Benoit Essiambre, the developer behind iOS and Android apps Speed Bones, Speed Muscles, and Speed Anatomy, recently compared his experience with the Android Market to that of the Apple App Store. Particularly, he discussed ease-of-use, support, and perhaps most importantly, profitability. His thoughts as a developer: the Android Market has a perk or two, but overall it still falls short of the Apple App Store.

His first point: Canada only received paid market support just a few weeks ago. In fact, he created Speed Bones nearly two years ago, before realizing that the Market didn't yet support paid Canadian apps. As a result, he opted to port the app to iOS (which forced him to purchase a Mac Mini - way to go, Google). As a result, he only released Speed Anatomy on Android about 6 months ago:

... tired of waiting for Google, I released Speed Anatomy for free on Android supported by an Adsense banner. I would release the more advanced versions, Speed Bones MD and Speed Muscles MD when Google opened it's store to me. [sic]

The result: the game received more than twice as many daily downloads as its iOS counterpart. That said, the Android version was free (ad supported), while the iOS version was paid. Initially, this wasn't a problem for revenue - AdSense was still in private beta, and the CPM was high enough that revenue from the free version was healthy. Or it was, until AdSense went public - by Benoit's estimate, ad revenue fell to 1/5 of what it had been during the beta.

While he wasn't thrilled about the sagging ad revenue, he expected that the free Speed Anatomy app would build awareness and demand for the launch of Speed Bones and Speed Muscles. As it turned out, not so. While Speed Anatomy has nearly 400,000 downloads, Speed Bones and Speed Muscles have less than 500 purchases each.  As a result, revenues thus far are about half what they are for the iOS versions. Discouragingly, revenues for the paid apps have been declining as well:


Benoit isn't quite sure why the app isn't doing nearly as well on Android, but he has a few possible factors in mind:

  1. "... the Android Market app is buggy. Everyday I receive at least one support e-mail from users that have tried to install one of my apps but got it stuck on an 'installing' state. There is a solution that requires clearing the cache of the Market app which seems to fix the problem however I wonder how many people simply give up instead of sending me mail."
  2. "... I might still be disadvantaged by being Canadian. For example yesterday I received a support e-mail for someone who is usually able to purchase apps with his credit card but wasn't able to pay for my apps. The Google Checkout support site states: "The types of cards accepted through Google Checkout are based on the seller's location.". This is bad because the reduced sales numbers lower my rankings and result in even lower sales numbers."
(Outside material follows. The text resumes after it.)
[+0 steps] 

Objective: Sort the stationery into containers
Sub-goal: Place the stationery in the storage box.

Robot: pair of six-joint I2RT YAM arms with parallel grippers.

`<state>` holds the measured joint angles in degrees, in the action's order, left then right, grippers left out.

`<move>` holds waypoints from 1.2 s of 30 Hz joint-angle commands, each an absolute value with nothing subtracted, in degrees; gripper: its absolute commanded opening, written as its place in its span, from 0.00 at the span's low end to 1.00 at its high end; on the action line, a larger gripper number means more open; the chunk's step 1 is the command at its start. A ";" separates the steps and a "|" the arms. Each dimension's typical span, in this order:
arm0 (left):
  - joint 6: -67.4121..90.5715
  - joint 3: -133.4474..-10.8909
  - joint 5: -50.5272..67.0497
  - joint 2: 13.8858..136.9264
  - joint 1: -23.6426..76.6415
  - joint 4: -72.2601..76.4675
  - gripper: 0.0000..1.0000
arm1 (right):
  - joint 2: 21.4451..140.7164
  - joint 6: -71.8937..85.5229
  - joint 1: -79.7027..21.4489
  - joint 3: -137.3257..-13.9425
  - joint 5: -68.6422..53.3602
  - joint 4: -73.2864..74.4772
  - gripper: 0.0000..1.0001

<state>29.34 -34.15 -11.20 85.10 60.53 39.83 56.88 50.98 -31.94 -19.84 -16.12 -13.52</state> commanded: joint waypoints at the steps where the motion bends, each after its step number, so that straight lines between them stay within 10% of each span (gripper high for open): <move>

The picture gets uglier still: the Android Market doesn't deduct sales taxes,  which means that come tax season he'll have to get an accountant to run all the numbers and figure how much he owes.

The end result is that his revenues with the Android Market are about half what they are in the App Store, and he spends about twice as much time providing support to users. In fact, the only silver lining is that the update system is instantaneous. Nice? Sure, but it probably doesn't make up for the shortcomings.

Still, at the end of the day, you can't argue with the fact that the popular movement among users and developers alike is towards Android. Even Benoit himself never once bashes the Market or praises the App Store - he simply states the facts and why he thinks things are the way they are.  It's certainly an interesting read (if you're in to that sort of thing) - but hell, it looks like his whole blog is full of interesting thoughts from a developers standpoint.